### WHAT YOU WILL DO
Would you give the number of lines below in which the string "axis" appears? Nothing else is needed.

### AVAILABLE DATA
=== Begin Enclosure ===

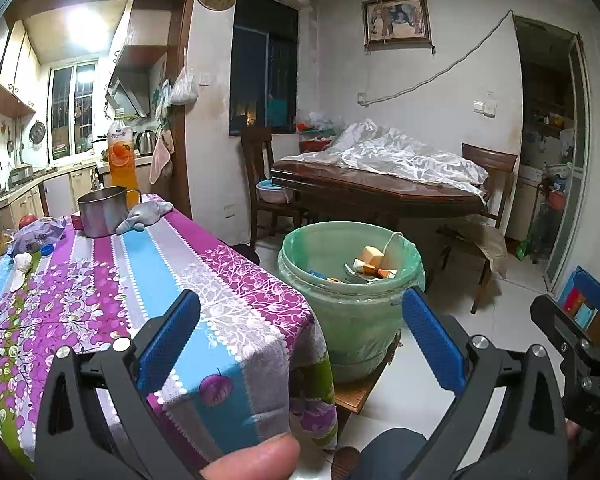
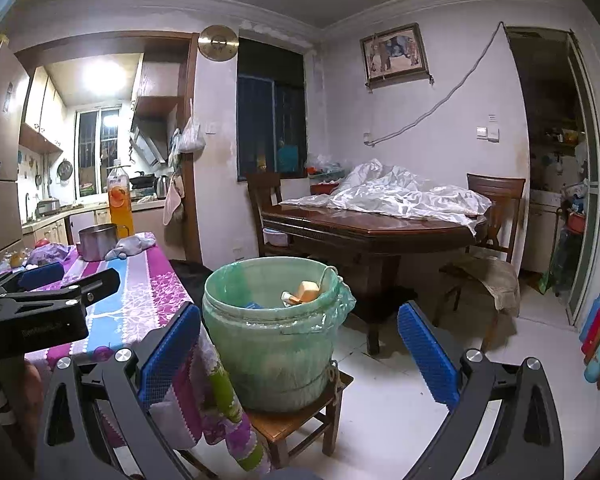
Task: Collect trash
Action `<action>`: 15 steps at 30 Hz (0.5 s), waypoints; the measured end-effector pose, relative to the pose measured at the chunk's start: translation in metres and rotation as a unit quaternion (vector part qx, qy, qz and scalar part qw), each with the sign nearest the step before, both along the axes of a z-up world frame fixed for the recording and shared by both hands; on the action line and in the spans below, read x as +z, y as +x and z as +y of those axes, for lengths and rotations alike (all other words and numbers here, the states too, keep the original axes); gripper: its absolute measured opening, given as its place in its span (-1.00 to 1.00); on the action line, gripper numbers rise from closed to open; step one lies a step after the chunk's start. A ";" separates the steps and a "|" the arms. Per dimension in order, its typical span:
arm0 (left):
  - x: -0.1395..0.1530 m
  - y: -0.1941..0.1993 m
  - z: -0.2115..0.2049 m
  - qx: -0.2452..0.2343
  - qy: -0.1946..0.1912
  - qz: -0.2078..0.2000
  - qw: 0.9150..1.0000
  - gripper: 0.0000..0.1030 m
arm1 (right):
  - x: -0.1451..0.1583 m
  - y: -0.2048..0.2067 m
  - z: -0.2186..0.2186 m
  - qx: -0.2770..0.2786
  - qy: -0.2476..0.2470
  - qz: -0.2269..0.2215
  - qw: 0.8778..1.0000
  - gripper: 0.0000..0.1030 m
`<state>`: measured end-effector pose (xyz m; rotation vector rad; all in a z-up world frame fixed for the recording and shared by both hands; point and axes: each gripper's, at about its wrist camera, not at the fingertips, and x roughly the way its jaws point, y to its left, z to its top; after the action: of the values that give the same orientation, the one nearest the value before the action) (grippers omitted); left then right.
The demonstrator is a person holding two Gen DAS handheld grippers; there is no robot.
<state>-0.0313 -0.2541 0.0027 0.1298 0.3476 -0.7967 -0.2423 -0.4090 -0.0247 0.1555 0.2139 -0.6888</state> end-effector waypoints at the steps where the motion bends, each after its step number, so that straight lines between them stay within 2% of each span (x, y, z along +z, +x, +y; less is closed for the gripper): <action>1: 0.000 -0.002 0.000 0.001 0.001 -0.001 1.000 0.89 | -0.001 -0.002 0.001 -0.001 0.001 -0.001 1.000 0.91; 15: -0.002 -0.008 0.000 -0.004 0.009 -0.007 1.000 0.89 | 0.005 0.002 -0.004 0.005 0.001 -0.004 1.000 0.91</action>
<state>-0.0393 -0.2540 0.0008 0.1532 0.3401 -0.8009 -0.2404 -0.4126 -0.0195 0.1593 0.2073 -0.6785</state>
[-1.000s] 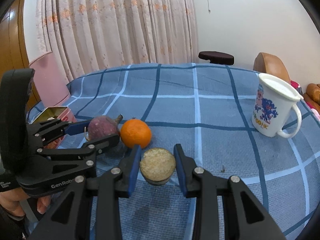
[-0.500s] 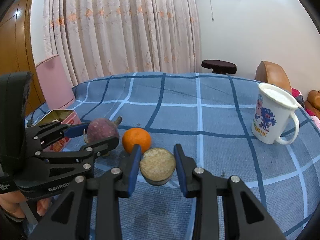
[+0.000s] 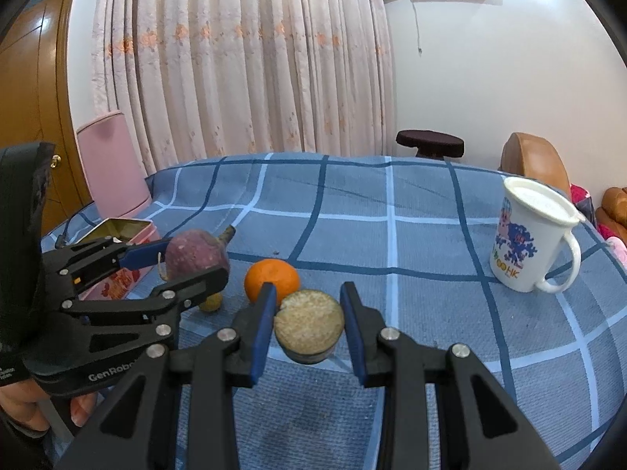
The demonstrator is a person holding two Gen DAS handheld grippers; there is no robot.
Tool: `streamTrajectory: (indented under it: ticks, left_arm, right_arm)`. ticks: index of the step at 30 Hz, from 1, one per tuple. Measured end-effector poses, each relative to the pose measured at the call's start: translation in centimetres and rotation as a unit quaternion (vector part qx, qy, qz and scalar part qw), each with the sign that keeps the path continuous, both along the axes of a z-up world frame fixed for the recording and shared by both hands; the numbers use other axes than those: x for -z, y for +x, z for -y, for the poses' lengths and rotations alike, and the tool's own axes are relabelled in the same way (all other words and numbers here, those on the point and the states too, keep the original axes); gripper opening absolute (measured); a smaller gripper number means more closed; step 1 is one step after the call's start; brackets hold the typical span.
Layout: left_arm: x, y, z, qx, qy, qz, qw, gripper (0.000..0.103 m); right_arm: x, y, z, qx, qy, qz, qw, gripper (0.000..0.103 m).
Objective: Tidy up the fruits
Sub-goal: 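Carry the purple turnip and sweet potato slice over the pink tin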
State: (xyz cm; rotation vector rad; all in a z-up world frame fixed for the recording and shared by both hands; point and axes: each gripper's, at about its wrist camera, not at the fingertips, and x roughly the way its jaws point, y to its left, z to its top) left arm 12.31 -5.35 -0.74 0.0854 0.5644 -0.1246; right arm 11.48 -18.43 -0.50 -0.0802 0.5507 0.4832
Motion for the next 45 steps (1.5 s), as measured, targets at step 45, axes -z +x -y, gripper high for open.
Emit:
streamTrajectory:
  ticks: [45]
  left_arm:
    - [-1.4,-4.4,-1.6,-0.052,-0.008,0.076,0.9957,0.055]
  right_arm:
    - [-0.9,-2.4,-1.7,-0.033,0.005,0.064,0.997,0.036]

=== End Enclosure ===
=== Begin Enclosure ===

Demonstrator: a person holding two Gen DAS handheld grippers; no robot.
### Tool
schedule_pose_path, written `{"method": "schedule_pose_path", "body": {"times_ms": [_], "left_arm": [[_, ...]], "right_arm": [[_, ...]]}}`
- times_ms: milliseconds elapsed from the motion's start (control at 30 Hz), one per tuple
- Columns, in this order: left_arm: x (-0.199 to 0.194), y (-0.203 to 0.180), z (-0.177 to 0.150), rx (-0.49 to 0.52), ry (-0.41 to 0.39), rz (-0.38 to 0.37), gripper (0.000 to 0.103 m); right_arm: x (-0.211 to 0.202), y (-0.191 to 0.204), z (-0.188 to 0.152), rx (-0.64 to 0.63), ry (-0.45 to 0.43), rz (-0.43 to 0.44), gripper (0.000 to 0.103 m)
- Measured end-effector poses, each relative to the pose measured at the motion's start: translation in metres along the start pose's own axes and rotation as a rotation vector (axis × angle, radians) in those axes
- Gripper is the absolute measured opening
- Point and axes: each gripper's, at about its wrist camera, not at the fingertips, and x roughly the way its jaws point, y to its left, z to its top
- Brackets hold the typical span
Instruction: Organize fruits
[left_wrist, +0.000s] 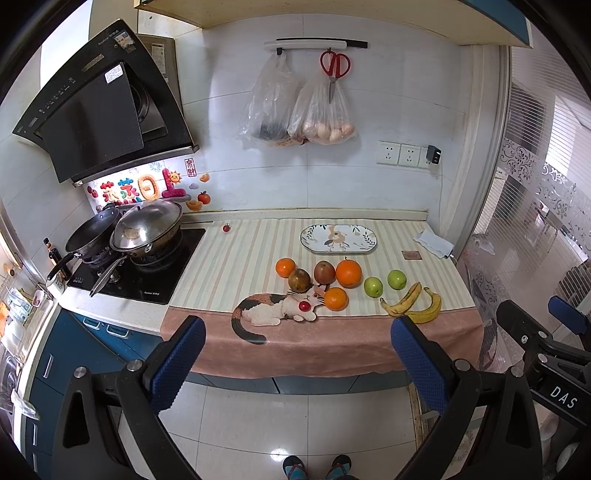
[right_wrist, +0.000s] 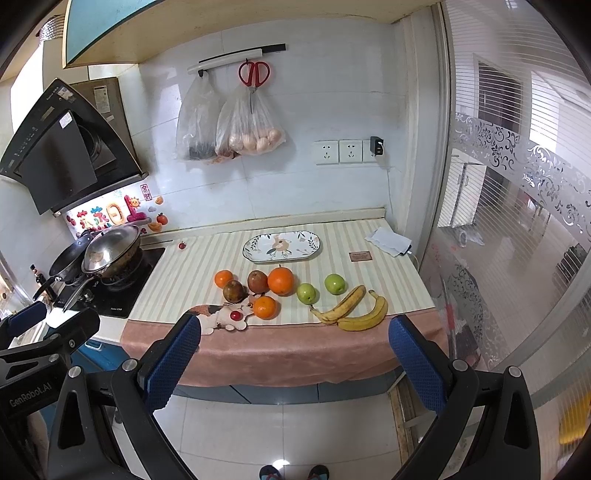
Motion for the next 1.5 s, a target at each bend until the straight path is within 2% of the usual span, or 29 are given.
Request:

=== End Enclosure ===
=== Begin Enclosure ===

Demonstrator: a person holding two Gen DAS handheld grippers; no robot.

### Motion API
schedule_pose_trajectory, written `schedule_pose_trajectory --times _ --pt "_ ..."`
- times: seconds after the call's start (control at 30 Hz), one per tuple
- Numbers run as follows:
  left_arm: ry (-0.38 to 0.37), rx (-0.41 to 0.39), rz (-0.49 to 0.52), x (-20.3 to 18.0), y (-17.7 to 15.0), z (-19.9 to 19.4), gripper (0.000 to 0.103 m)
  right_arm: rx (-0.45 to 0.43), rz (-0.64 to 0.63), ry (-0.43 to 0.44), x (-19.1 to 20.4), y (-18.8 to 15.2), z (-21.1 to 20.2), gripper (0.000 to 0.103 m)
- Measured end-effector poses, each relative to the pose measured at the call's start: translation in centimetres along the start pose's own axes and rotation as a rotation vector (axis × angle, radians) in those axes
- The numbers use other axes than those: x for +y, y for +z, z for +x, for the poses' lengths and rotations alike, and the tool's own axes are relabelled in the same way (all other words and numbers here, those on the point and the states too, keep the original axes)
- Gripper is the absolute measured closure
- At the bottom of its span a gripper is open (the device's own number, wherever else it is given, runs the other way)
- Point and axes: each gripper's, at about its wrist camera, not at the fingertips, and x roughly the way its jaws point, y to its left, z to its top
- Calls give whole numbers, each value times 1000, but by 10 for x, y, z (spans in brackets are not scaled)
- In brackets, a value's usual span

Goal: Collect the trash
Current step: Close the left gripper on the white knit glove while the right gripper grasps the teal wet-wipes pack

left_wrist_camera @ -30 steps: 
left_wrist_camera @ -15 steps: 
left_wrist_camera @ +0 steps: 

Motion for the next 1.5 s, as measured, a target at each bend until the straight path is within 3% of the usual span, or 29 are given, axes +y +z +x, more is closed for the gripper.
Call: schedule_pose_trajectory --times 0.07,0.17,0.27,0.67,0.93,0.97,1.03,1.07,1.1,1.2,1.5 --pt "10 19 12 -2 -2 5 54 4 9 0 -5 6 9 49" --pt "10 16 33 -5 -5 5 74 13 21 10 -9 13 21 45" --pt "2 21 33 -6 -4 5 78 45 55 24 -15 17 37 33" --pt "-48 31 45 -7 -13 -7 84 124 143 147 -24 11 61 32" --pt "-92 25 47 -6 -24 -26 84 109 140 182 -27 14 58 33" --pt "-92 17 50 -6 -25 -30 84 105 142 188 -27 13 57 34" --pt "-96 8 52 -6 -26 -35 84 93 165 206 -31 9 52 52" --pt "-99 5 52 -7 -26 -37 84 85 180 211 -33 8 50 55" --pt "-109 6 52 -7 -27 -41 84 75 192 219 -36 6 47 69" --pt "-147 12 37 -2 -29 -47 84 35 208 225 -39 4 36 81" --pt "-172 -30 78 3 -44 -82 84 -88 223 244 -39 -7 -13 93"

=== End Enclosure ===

### REPLY
2